> Work required
The output must be the data, printed exactly as written.
___
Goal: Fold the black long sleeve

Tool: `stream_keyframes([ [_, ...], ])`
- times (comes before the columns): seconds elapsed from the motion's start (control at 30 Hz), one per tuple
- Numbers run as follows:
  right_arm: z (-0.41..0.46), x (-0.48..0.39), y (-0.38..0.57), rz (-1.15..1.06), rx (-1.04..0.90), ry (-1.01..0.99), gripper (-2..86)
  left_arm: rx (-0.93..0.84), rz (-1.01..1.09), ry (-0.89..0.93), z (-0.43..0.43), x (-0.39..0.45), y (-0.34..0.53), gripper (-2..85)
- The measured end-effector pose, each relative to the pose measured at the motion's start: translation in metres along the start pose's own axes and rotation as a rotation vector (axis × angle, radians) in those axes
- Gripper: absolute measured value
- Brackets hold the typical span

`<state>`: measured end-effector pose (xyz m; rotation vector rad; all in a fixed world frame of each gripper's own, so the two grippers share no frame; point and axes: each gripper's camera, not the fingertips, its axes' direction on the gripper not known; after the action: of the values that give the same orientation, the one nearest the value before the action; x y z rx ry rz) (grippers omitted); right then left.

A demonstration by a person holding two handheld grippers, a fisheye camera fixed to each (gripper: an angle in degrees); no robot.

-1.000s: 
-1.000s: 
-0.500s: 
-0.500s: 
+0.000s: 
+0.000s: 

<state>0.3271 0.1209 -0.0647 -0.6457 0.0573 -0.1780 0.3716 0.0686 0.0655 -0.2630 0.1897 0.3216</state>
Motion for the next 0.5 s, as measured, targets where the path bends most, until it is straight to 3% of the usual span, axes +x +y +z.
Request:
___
> Answer below
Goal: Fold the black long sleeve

Tool: `stream_keyframes([ [_, ...], ])`
- times (comes before the columns): seconds elapsed from the motion's start (control at 30 Hz), one per tuple
- Numbers run as follows:
  right_arm: z (-0.41..0.46), x (-0.48..0.39), y (-0.38..0.57), rz (-1.15..1.06), rx (-1.04..0.90), ry (-1.01..0.99), gripper (-2..86)
  left_arm: rx (-0.93..0.84), rz (-1.01..1.09), ry (-0.89..0.93), z (-0.43..0.43), x (-0.39..0.45), y (-0.34..0.53), gripper (-2..85)
- The measured end-effector pose, each relative to the pose measured at the motion's start: translation in metres along the start pose's own axes and rotation as a rotation vector (axis × angle, radians) in those axes
- Gripper: absolute measured value
- Brackets hold the typical span

`<state>`: measured end-effector pose (xyz m; rotation vector rad; all in a fixed world frame of each gripper's own, so the two grippers share no frame; point and axes: each gripper's camera, not the fingertips, its axes' direction on the gripper not known; after the action: of the values that give the same orientation, the one nearest the value before the action; x y z rx ry rz) (grippers omitted); right then left.

A demonstration by a person holding two handheld grippers, a fisheye camera fixed to each (gripper: an angle in degrees); no robot.

-1.000s: 
-1.000s: 
-0.500s: 
-0.500s: 
+0.000s: 
+0.000s: 

<state>0.3271 0.1209 -0.0647 -0.6457 0.0573 -0.1780 0.3716 0.0686 0.0655 -0.2630 0.1897 0.3216</state>
Motion for the next 0.5 s, as measured, targets where the path bends most, until it is straight to 3% of the usual span, axes +x +y +z.
Request:

Nothing further is required for this exercise.